**What the task requires:**
Everything in the data below should be restated word for word.

**Stored data:**

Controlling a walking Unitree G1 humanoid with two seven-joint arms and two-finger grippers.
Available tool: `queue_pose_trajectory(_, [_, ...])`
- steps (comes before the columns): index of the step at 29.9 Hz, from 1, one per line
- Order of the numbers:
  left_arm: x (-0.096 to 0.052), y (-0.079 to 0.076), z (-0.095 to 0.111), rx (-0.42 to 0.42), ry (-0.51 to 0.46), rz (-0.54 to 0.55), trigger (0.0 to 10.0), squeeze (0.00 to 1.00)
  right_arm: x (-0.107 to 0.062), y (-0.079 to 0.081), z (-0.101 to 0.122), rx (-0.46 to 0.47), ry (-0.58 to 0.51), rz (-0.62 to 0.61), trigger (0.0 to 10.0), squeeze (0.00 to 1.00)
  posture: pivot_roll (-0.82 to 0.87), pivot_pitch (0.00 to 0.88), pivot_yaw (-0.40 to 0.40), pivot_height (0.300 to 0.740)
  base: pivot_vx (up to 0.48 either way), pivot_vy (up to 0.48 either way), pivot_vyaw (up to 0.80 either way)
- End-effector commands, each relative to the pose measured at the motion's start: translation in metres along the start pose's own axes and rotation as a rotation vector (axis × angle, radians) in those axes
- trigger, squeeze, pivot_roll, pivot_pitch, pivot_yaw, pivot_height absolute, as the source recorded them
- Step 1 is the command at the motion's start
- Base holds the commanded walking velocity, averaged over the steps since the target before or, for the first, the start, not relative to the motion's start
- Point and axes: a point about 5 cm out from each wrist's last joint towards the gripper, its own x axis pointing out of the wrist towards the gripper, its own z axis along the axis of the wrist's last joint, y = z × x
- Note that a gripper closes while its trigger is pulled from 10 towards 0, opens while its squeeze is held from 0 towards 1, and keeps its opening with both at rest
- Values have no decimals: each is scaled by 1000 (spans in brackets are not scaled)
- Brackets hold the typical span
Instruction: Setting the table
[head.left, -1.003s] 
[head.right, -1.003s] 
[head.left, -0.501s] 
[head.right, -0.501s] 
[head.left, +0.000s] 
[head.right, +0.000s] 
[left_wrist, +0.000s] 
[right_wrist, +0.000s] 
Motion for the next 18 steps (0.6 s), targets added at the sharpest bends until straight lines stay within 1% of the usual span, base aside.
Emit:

**Result:**
Controlling a walking Unitree G1 humanoid with two seven-joint arms and two-finger grippers.
Available tool: `queue_pose_trajectory(_, [_, ...])`
- steps (comes before the columns): index of the step at 29.9 Hz, from 1, one per line
- Order of the numbers:
  left_arm: x (-0.096 to 0.052), y (-0.079 to 0.076), z (-0.095 to 0.111), rx (-0.42 to 0.42), ry (-0.51 to 0.46), rz (-0.54 to 0.55), trigger (0.0 to 10.0), squeeze (0.00 to 1.00)
  right_arm: x (-0.107 to 0.062), y (-0.079 to 0.081), z (-0.101 to 0.122), rx (-0.46 to 0.47), ry (-0.58 to 0.51), rz (-0.62 to 0.61), trigger (0.0 to 10.0), squeeze (0.00 to 1.00)
  posture: pivot_roll (-0.82 to 0.87), pivot_pitch (0.00 to 0.88), pivot_yaw (-0.40 to 0.40), pivot_height (0.300 to 0.740)
  base: pivot_vx (up to 0.48 either way), pivot_vy (up to 0.48 either way), pivot_vyaw (up to 0.80 either way)
- End-effector commands, each relative to the pose measured at the motion's start: translation in metres along the start pose's own axes and rotation as a rotation vector (axis × angle, radians) in those axes
- trigger, squeeze, pivot_roll, pivot_pitch, pivot_yaw, pivot_height absolute, as the source recorded them
- Step 1 is the command at the motion's start
- Base holds the commanded walking velocity, averaged over the steps since the target before or, for the first, the start, not relative to the motion's start
- Point and axes: a point about 5 cm out from each wrist's last joint towards the gripper, its own x axis pointing out of the wrist towards the gripper, its own z axis along the axis of the wrist's last joint, y = z × x
- Note that a gripper closes while its trigger is pulled from 10 towards 0, opens while its squeeze is held from 0 towards 1, and keeps its opening with both at rest
- Values have no decimals: each is scaled by 1000 (spans in brackets are not scaled)
- Brackets hold the typical span
Instruction: Setting the table
[head.left, -1.003s] 
[head.right, -1.003s] 
[head.left, -0.501s] 
[head.right, -0.501s] 
[head.left, +0.000s] 
[head.right, +0.000s] 
[left_wrist, +0.000s] 
[right_wrist, +0.000s] 
Motion for the next 18 steps (0.6 s), targets added at the sharpest bends until straight lines stay within 1% of the usual span, base aside.
Emit:

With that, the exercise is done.